Dari semua Unicorn di dunia, Indonesia menyumbang empat di antaranya. Mereka adalah Gojek dengan valuasi sebesar 9,5 miliar dolar, Tokopedia (7 miliar dolar), Traveloka (4,1 miliar dolar), dan Bukalapak (1 miliar dolar).
Valuasi dan Status yang Tak Lagi Langka
Nilai valuasi sebuah perusahaan rintisan ditentukan oleh beragam indikator. Misalkan investasi, penguasaan pasar, hingga Gross Merchandise Value (GMV) atau Gross Transaction Value (GTV), yakni total nilai kotor transaksi yang dilakukan.
Valuasi Gojek, misalkan, awalnya tercipta dari total pendanaan senilai 3 miliar dolar (angka yang dibuka ke publik) dari tujuh sesi pendanaan yang telah dilakukan. Kemudian, valuasi Gojek didukung oleh 79,20 persen pangsa pasar dunia ride-sharing Indonesia yang didasarkan penilaian versi Komisi Pengawas Persaingan Usaha (KPPU). Terakhir, valuasi didukung pula oleh total GTV yang diproses Gojek dari Go-Ride, Go-Food, Go-Pay, dan beragam layanan lainnya sebesar $19 miliar.
Seiring tren perusahaan rintisan dan investasi yang mengarah ke sana, perlahan status unicorn tak lagi selangka dulu. Jika awal Lee bikin istilah itu karena hanya ada sekitar 30-an Unicorn, kini sudah ada 300. Angka valuasi 1 miliar dolar pun bukan jadi hal yang "wah". Para investor kian senang merogoh kocek untuk mendanai perusahaan rintisan.
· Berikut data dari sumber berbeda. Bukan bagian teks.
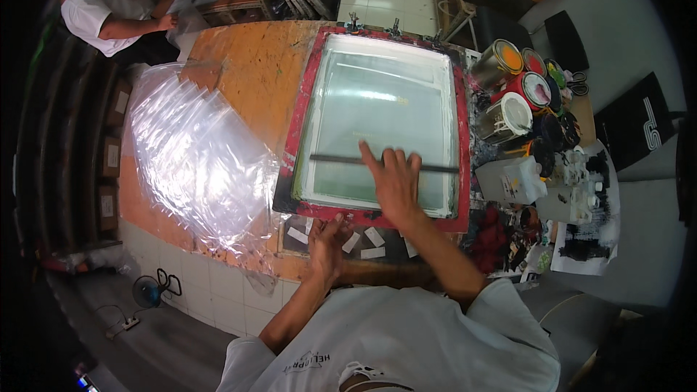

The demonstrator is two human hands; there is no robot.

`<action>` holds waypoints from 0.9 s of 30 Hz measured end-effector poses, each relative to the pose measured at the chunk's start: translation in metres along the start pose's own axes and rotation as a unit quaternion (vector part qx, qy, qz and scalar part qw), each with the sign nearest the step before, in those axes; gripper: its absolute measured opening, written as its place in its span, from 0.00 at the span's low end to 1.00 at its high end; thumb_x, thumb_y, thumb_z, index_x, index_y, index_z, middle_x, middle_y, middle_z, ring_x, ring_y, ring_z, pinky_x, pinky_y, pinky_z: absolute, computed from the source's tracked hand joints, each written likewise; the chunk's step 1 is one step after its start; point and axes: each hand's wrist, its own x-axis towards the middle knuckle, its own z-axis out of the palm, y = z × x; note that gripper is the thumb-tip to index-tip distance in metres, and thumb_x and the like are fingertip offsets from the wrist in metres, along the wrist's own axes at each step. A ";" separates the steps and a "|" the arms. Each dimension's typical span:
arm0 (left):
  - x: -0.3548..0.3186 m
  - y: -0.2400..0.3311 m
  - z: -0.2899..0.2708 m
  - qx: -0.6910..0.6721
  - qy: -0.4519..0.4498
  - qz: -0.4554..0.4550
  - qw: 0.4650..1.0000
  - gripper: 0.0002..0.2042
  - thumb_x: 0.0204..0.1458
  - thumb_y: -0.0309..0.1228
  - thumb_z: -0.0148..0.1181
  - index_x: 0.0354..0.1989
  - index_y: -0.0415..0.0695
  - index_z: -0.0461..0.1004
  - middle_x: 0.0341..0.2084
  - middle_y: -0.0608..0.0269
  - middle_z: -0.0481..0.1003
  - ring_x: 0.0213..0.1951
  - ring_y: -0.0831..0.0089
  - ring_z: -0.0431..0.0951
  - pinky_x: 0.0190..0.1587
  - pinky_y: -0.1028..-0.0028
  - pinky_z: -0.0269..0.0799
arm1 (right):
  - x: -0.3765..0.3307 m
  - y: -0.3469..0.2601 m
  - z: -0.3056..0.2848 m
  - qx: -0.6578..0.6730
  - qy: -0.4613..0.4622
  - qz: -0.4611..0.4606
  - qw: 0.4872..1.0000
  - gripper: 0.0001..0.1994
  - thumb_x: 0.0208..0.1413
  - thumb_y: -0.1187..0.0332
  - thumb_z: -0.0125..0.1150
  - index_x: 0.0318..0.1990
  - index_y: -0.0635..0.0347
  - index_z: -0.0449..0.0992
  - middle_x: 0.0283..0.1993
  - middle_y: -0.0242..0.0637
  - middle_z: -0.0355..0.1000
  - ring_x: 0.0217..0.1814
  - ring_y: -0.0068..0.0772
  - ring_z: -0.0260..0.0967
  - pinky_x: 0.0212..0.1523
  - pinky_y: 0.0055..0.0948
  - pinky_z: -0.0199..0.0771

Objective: The person performs manual screen printing on plastic bags by placing them on a printing surface, lowering a mesh frame, and using a squeegee to apply white ink. After each print, the person lifts the frame and removes the finished bag to a stack. Later, the person applies white ink directly to the mesh using a scraper.

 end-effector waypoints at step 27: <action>0.280 0.082 0.141 0.605 0.023 0.624 0.494 0.09 0.60 0.34 0.61 0.43 0.46 0.83 0.39 0.51 0.81 0.43 0.55 0.81 0.46 0.54 0.73 | 0.195 0.032 -0.252 0.009 0.044 0.026 0.999 0.24 0.65 0.48 0.54 0.43 0.64 0.82 0.34 0.50 0.78 0.38 0.44 0.77 0.43 0.43 0.73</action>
Di Amerika Serikat, misalnya, kapital ventura (venture capital/VC), total mengucurkan dana sekitar 99,5 miliar dolar untuk mendanai berbagai startup selama 2018. Jumlah investasi itu naik dari angka 76,4 miliar dolar pada 2017 dan 63,8 miliar dolar pada 2016. Sedangkan investasi paling awal (seed funding) juga meningkat, rata-rata perusahaan rintisan dapat investasi 1,1 juta dolar Jumlah itu juga meningkat dari 1 juta dolar pada 2017, dan 0,8 juta dolar pada 2016.
Karena status Unicorn yang tak lagi langka dan angka 1 miliar dolar sudah jadi wajar, maka dunia perusahaan rintisan mengenal istilah baru: Decacorn.
Ia adalah status lanjutan Unicorn, yang disematkan bagi startup bervaluasi lebih dari 10 miliar dolar. Hingga 2017, ada sekitar 15 perusahaan rintisan yang menyandang status ini. Beberapa perusahaan rintisan yang masuk dalam kategori elite ini, antara lain: Uber dengan nilai valuasi 80 miliar dolar dan diperkirakan pada 2019 akan meningkat jadi 120 miliar dolar, Didi Chuxing (56 miliar dolar), AirBnB (31 miliar dolar), juga SpaceX yang valuasinya sekitar 30,5 miliar dolar.
Di Asia Tenggara baru Grab yang berstatus Decacorn dengan valuasi sekitar 11 miliar dolar. Perusahaan Malaysia yang berbasis di Singapura ini menjadi Decacorn setelah ditopang oleh 39 investor yang menggelontorkan uang dalam 22 kali sesi pendanaan. Investor mereka, antara lain: Softbank, Microsoft, Toyota, hingga Hyundai. Valuasi mereka juga didukung oleh klaim bahwa mereka sudah memperoleh pendapatan lebih dari 1 miliar dolar, meski tidak dijelaskan apakah mereka sudah untung atau masih rugi.
Sampai sekarang, perusahaan rintisan asal Indonesia yang paling dekat dengan status Decacorn adalah Gojek. Dengan valuasi 9,5 miliar dolar, tinggal satu tarikan napas lagi mereka bisa sejajar dengan Grab --satu-satunya saingan mereka dalam memperebutkan pasar ride sharing di Indonesia.
Mengingat makin usangnya istilah Unicorn, mungkin ada baiknya calon pemimpin negara ini mulai belajar soal Decacorn, atau malah ke tingkat selanjutnya: Hectocorn, alias perusahaan rintisan dengan valuasi lebih dari 100 miliar dolar. Paling tidak, agar tidak gagap ketika berdiskusi soal ini.